(315) 624-7300 / Email Us
Ascent Wealth Partners
  • Home
  • Investing
  • Planning
  • 401(k)
  • Knowledge
  • Team
    • Brad Kowalczyk
    • Mark Moshier
    • Scott McCartney
    • Doug Bissonette
    • Neil Edmonds
    • Joe Summa
    • Nancy Kowalczyk
    • Chris Lai
    • Tim Welchons
    • Steve Basile
    • Connie Benson
  • My Account
    • Schwab Login
  • Contact Us
  • Form-CRS
Ascent Wealth Partners
  • Home
  • Investing
  • Planning
  • 401(k)
  • Knowledge
  • Team
    • Brad Kowalczyk
    • Mark Moshier
    • Scott McCartney
    • Doug Bissonette
    • Neil Edmonds
    • Joe Summa
    • Nancy Kowalczyk
    • Chris Lai
    • Tim Welchons
    • Steve Basile
    • Connie Benson
  • My Account
    • Schwab Login
  • Contact Us
  • Form-CRS
Home Scott McCartney A 2014 Recap
Back Home

A 2014 Recap

byAscentadmin inScott McCartney posted onJanuary 27, 2015
0
0
A 2014 Recap

The domestic economy turned convincingly toward expansion in the back half of 2014, led by a 5.0% gain in GDP for the third quarter. The year’s fourth quarter GDP results are not yet in, but estimates call for further growth, in the 3.0 –3.5% range. Encouragingly, the labor market has continued to firm, and both workweeks and wages are growing over the year-ago period, albeit at a still-modest clip. Two more tailwinds are apparent for the economy, lower energy prices and continued low interest rates; more on those in a moment.

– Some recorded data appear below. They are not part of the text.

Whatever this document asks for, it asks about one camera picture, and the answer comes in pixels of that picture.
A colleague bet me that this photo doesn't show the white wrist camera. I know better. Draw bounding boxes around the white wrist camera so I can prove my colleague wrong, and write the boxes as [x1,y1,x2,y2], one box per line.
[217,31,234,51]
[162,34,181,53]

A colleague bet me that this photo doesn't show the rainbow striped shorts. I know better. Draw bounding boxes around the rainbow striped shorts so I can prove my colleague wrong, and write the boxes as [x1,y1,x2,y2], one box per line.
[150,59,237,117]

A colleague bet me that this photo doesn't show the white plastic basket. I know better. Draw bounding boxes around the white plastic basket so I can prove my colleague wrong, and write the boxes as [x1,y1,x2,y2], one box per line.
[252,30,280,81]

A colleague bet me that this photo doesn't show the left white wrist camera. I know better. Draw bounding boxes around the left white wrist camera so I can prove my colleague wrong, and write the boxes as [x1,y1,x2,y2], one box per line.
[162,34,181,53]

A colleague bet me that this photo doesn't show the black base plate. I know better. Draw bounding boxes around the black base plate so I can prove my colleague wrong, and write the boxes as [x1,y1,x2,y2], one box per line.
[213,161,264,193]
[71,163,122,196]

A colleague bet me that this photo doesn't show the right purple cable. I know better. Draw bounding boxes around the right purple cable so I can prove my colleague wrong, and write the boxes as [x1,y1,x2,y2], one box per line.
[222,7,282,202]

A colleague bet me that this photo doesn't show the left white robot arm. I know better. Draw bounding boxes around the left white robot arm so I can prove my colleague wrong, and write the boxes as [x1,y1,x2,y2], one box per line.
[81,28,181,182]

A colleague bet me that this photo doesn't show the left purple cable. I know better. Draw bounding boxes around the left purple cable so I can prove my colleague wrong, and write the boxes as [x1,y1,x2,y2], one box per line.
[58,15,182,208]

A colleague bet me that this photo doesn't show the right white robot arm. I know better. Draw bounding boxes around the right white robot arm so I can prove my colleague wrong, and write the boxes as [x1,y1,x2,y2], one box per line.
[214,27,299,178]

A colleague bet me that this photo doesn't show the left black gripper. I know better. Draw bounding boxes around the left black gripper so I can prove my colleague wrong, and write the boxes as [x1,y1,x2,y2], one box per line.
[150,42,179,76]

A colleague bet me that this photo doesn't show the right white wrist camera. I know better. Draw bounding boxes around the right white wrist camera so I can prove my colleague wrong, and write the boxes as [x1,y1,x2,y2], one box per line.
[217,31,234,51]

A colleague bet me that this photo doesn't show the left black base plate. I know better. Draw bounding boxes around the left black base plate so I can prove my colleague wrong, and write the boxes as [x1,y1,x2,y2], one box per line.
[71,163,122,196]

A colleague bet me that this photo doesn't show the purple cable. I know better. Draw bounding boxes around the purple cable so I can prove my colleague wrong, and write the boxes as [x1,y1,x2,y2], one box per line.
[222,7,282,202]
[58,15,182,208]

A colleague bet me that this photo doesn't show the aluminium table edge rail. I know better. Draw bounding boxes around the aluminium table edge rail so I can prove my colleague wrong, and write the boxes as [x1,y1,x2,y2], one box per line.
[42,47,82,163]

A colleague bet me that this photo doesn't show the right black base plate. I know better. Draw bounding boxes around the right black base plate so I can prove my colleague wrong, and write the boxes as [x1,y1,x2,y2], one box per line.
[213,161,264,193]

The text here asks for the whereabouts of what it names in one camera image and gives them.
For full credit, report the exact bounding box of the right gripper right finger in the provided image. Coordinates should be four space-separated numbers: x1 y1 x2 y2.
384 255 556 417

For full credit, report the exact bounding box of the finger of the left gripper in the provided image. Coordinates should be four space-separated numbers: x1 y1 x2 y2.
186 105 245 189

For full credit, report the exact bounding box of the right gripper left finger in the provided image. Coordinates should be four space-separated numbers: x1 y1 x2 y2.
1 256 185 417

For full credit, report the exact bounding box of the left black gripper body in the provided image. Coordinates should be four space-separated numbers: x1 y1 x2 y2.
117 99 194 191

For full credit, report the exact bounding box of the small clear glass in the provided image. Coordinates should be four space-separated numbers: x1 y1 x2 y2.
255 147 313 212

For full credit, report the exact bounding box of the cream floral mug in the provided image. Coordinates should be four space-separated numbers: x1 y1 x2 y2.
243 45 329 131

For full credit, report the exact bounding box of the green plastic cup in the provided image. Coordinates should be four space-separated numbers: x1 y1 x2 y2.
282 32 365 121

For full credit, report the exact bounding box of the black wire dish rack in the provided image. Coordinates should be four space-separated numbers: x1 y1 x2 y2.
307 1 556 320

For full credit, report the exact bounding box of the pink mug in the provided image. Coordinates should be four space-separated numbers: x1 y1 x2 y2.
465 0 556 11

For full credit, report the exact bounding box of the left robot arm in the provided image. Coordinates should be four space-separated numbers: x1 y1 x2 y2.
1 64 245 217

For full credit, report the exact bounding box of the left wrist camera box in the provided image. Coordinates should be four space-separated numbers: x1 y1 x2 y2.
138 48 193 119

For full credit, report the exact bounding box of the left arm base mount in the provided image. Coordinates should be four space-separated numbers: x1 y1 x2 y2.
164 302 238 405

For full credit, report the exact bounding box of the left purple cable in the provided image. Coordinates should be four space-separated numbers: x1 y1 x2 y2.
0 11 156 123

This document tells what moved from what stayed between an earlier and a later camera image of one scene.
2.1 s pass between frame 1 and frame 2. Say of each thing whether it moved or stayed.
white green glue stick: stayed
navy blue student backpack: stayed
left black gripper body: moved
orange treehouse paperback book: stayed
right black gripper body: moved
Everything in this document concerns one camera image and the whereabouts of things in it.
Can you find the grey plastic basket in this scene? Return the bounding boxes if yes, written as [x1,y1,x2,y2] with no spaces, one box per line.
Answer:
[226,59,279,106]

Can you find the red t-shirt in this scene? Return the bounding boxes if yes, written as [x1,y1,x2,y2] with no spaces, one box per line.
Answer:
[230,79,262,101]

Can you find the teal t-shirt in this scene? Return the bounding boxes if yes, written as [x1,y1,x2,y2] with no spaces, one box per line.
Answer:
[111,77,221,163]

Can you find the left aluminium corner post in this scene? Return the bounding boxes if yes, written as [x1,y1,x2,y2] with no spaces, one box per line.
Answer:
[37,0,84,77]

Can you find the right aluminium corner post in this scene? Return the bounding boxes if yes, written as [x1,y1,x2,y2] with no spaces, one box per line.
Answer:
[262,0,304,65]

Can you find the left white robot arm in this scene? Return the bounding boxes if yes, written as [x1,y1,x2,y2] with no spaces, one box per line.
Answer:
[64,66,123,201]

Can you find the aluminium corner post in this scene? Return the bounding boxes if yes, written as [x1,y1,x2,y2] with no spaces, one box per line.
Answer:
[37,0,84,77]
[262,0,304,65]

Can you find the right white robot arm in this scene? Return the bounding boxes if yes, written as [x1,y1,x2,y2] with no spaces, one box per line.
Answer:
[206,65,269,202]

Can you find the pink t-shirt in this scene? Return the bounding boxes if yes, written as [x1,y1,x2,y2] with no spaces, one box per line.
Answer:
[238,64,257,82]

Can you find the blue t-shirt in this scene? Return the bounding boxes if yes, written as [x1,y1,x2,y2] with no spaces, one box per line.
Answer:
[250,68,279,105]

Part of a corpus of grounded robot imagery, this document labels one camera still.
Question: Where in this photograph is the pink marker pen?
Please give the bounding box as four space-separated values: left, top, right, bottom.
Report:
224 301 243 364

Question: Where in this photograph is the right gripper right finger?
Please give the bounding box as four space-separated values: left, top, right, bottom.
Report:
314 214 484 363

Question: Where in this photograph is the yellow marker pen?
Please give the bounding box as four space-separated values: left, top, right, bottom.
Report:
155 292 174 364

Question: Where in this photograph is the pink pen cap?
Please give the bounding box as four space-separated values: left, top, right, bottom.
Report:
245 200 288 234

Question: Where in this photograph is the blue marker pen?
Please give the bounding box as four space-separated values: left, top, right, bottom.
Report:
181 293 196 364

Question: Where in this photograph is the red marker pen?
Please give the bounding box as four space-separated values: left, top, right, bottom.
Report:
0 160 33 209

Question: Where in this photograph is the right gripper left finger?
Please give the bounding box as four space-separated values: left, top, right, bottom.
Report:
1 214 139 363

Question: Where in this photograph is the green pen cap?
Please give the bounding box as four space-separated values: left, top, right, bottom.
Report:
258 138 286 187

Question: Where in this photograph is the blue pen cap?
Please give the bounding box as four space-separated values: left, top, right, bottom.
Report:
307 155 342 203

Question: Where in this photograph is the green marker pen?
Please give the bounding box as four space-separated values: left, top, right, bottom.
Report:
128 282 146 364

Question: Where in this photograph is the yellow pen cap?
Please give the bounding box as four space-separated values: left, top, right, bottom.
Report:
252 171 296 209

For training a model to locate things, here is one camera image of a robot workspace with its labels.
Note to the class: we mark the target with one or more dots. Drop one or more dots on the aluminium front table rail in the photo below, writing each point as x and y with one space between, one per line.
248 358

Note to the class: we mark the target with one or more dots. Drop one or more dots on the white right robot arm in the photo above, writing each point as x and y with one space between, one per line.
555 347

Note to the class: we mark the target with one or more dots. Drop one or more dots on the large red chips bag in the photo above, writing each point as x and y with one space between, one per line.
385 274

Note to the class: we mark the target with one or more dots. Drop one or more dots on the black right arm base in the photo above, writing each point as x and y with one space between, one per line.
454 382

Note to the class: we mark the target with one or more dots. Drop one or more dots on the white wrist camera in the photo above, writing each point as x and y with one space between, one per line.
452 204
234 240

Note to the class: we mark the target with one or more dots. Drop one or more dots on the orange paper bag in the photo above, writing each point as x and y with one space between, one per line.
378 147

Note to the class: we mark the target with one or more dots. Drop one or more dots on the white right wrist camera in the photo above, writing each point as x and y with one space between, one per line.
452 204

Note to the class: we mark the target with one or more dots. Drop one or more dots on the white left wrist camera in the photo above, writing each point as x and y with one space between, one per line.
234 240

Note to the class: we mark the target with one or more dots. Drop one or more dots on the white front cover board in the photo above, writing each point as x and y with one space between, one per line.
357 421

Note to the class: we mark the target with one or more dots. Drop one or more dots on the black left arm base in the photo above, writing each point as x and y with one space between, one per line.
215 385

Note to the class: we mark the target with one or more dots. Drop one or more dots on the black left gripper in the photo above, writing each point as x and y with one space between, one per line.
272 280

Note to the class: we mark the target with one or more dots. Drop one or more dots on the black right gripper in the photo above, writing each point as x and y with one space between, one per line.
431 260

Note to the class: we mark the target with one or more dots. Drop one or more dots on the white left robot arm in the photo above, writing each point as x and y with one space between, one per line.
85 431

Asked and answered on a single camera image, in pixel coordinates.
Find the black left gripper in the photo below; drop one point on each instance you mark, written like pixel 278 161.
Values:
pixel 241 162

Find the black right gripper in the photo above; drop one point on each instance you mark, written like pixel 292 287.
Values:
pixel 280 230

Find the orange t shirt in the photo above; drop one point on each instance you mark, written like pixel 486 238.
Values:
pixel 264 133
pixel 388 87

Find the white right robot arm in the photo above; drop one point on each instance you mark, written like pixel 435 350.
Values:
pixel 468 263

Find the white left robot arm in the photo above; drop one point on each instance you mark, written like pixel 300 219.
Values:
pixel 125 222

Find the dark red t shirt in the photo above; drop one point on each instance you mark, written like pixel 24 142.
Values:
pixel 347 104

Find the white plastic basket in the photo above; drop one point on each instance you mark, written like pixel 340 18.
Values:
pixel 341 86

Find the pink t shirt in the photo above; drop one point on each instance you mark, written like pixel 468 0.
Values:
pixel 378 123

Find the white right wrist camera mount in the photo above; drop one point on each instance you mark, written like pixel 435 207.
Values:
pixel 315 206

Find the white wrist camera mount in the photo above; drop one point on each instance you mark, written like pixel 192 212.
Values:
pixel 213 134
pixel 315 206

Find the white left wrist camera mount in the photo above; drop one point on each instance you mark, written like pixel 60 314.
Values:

Buoyed by solid earnings growth in 2014, the US stock market turned in another good year, led by large companies. Overseas markets did not fare so well, hurt by sluggish growth and weak currencies versus the dollar.

Divergent Economies –A Quick Trip around the World

In contrast to an improving US economy, much of the rest of the world is struggling with slow growth.Policymakers are scrambling to address the condition. In Europe, the Eurozone (EZ)is beset with multiple issues –sluggish growth overall, with France and Italy in recession, and Germany nearing stall speed; falling price levels across the region, with outright deflation a worrisome possibility; and political and financial uncertainty issuing once again from Greece, which is at risk of defaulting on its debt commitments. A central problem to the EZ is its disconnect of currency union (i.e., the Euro) to political union (nineteen independently governed nations, and national agendas). In this mix, the European Central Bank tries to be the monetary glue for a fractious and creaky system. The ECB is widely expected to announce a Quantitative Easing package for the region later this month.

Japan has undertaken radical policies intended to reverse two decades of relative stagnation. “Abenomics” describes a three-pronged package of deficit spending, monetary stimulus and corporate reforms intended to boost growth and price levels. Similar to Europe, Japan is contending with deflation. The Bank of Japan is buying both government debt and public equities; printing electronic money to buy assets, and cycling the new money to the financial system. The Japanese stock market set new highs in 2014, accompanied (rather predictably) by weakness in the Yen. Japan is playing a high-stakes policy game with a compromised economy. With a public debt level 2.5x the size of its economy, no other industrialized nation comes close to Japan’s current indebtedness. Japan’s population is rapidly aging, and the country has lost jobs to lower-cost Asian competitors. Abenomics remains an experiment in progress, with unpredictable outcomes.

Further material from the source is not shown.